### Source data
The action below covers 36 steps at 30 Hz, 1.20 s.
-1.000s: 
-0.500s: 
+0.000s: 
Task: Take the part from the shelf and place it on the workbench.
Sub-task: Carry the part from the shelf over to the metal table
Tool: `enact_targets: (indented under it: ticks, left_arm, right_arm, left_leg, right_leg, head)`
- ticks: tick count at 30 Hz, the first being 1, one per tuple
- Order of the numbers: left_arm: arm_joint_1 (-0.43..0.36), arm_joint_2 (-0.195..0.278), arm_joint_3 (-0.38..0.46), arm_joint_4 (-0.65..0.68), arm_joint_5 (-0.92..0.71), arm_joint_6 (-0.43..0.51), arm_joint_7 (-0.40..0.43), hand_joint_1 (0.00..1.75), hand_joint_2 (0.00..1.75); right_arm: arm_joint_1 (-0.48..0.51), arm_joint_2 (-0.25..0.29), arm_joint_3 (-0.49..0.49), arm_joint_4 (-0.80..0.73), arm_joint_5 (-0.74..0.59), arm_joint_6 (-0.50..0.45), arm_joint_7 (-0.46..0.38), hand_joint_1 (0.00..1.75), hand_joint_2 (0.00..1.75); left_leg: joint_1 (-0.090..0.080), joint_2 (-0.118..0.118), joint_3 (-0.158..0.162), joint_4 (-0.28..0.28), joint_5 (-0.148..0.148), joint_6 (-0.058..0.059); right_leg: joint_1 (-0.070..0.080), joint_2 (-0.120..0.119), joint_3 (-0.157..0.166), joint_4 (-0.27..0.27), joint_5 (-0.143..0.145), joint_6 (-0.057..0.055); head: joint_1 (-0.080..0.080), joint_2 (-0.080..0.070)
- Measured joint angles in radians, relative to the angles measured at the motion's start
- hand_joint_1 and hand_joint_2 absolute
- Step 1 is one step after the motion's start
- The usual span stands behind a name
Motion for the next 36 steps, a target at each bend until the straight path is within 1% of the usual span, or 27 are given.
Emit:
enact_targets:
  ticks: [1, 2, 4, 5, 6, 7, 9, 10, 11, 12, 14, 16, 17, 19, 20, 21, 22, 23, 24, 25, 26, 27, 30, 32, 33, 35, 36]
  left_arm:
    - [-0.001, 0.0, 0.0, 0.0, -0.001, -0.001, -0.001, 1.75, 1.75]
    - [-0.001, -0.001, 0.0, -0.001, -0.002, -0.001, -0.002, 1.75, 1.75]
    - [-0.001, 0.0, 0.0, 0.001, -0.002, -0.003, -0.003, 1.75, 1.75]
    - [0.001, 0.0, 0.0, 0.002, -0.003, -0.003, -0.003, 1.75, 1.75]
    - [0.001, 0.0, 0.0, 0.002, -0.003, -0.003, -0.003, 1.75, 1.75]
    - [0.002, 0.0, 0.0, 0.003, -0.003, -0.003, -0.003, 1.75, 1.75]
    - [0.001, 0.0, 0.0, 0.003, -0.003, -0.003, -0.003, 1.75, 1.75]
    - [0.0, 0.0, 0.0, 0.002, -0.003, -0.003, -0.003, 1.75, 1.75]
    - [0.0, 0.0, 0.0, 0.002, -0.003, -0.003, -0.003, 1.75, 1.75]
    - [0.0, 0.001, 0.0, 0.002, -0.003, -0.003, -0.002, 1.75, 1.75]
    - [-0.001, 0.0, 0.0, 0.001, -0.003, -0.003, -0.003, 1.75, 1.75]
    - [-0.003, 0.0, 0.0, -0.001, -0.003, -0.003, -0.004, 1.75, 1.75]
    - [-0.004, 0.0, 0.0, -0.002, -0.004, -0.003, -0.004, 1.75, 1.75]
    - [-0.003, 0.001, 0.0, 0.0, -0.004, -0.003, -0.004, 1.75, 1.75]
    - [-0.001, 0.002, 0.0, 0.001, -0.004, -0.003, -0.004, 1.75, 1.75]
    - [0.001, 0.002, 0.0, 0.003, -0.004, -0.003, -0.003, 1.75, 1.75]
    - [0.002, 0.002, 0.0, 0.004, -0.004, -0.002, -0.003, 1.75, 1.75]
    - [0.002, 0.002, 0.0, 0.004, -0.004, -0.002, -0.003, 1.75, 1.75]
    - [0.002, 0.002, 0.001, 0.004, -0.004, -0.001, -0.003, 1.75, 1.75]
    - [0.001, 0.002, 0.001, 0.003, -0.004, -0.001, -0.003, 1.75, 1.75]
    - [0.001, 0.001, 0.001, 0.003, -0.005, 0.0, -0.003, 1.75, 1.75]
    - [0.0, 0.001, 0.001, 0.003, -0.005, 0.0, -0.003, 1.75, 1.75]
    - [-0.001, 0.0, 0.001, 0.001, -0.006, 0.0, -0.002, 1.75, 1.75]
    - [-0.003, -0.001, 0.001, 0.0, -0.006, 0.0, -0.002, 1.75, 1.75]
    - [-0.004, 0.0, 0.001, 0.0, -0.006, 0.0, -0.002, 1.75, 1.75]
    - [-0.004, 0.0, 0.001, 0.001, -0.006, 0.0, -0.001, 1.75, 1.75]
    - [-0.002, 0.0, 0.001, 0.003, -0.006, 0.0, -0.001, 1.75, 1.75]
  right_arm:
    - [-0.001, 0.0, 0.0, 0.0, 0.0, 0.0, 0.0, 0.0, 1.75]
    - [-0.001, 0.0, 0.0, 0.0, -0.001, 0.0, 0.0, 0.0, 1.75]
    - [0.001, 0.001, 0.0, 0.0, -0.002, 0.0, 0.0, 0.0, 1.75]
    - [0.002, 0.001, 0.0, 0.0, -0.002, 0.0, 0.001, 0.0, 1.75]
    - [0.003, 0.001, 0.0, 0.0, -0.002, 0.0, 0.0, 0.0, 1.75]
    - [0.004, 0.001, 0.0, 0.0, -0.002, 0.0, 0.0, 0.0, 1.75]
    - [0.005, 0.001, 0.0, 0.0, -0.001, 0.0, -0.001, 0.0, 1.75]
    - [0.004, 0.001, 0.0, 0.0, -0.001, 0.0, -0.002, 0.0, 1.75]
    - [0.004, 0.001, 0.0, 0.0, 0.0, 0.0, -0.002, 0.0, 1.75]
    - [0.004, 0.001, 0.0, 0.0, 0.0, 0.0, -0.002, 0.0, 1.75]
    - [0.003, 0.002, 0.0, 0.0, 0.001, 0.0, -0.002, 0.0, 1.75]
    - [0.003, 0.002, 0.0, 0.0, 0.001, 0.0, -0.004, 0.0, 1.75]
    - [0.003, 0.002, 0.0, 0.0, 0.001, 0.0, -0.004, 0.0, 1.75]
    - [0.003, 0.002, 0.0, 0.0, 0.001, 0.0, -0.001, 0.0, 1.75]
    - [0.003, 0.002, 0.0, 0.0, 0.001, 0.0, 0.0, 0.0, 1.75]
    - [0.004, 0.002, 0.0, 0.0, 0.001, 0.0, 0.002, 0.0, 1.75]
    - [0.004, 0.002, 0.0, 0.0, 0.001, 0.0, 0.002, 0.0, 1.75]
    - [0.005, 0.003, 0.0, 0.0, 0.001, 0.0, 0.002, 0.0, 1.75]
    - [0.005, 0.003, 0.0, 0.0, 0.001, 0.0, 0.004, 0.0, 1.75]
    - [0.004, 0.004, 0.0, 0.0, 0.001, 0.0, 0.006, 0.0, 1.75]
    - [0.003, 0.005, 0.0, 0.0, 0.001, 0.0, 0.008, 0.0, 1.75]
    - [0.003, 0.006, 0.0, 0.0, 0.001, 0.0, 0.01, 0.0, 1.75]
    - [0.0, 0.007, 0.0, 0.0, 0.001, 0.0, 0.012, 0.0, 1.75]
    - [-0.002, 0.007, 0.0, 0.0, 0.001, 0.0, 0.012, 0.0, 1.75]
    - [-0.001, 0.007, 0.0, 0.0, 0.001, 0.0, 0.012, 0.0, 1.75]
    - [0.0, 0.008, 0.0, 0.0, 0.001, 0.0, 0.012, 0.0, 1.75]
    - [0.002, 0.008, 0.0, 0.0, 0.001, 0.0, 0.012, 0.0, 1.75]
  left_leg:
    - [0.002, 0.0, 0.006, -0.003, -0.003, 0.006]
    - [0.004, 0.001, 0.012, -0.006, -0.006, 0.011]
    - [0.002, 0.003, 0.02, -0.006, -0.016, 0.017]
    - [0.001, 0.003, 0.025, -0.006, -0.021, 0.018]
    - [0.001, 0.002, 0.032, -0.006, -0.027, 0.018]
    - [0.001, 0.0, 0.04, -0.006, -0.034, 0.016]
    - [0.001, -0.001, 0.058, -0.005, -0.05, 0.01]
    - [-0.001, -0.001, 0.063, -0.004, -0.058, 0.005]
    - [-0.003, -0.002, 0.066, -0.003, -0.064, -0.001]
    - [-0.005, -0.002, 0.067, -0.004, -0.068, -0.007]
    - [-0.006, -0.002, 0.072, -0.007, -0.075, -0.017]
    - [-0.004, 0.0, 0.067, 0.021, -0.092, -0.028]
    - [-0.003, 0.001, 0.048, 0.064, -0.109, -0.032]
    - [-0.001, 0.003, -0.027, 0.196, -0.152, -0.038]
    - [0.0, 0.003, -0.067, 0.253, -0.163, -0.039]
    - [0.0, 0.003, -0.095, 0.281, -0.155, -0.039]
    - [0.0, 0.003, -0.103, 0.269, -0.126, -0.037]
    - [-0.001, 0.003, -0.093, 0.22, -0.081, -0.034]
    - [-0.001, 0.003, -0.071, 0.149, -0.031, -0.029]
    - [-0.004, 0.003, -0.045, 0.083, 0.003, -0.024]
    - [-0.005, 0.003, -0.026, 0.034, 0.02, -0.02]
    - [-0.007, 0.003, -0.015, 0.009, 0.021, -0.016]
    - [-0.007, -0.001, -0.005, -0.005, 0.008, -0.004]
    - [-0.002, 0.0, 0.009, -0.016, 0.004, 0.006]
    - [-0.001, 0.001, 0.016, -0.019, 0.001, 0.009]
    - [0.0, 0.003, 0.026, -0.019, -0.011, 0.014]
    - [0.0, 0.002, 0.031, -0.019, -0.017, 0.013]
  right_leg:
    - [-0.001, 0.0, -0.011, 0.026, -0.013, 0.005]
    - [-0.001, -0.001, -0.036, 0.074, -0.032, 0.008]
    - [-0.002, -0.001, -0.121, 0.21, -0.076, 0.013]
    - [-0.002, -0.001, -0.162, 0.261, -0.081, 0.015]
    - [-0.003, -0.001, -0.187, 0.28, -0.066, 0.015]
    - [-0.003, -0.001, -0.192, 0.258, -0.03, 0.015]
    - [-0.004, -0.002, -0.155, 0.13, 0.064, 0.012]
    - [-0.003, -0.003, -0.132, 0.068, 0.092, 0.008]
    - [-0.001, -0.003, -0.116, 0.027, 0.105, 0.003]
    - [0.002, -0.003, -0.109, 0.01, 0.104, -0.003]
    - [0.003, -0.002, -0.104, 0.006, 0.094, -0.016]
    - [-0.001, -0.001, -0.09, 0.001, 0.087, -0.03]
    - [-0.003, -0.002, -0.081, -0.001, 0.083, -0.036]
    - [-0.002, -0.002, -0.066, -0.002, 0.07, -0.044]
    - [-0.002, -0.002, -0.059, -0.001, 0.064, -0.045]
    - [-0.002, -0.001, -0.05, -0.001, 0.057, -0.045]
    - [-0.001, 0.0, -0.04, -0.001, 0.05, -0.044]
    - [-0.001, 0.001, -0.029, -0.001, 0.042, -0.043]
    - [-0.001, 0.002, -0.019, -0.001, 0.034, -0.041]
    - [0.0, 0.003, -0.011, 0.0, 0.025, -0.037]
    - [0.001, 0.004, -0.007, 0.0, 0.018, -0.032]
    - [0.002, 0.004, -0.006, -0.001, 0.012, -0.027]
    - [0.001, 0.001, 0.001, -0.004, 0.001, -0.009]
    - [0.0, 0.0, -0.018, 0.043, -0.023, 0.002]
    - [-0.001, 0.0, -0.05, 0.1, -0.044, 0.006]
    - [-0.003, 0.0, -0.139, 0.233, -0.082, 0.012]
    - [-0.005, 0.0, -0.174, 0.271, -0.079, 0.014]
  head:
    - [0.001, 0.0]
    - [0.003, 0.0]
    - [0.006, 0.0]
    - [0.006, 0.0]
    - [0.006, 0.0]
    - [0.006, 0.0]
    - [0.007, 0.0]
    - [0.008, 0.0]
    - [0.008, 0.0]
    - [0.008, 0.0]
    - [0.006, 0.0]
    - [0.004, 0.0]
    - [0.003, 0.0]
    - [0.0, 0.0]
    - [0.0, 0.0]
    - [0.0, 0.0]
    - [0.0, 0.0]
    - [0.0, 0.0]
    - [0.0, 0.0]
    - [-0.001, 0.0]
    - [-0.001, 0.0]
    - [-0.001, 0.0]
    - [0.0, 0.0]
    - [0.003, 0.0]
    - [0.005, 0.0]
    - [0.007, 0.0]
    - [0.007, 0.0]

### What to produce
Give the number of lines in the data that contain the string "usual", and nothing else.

### Result of this exercise
2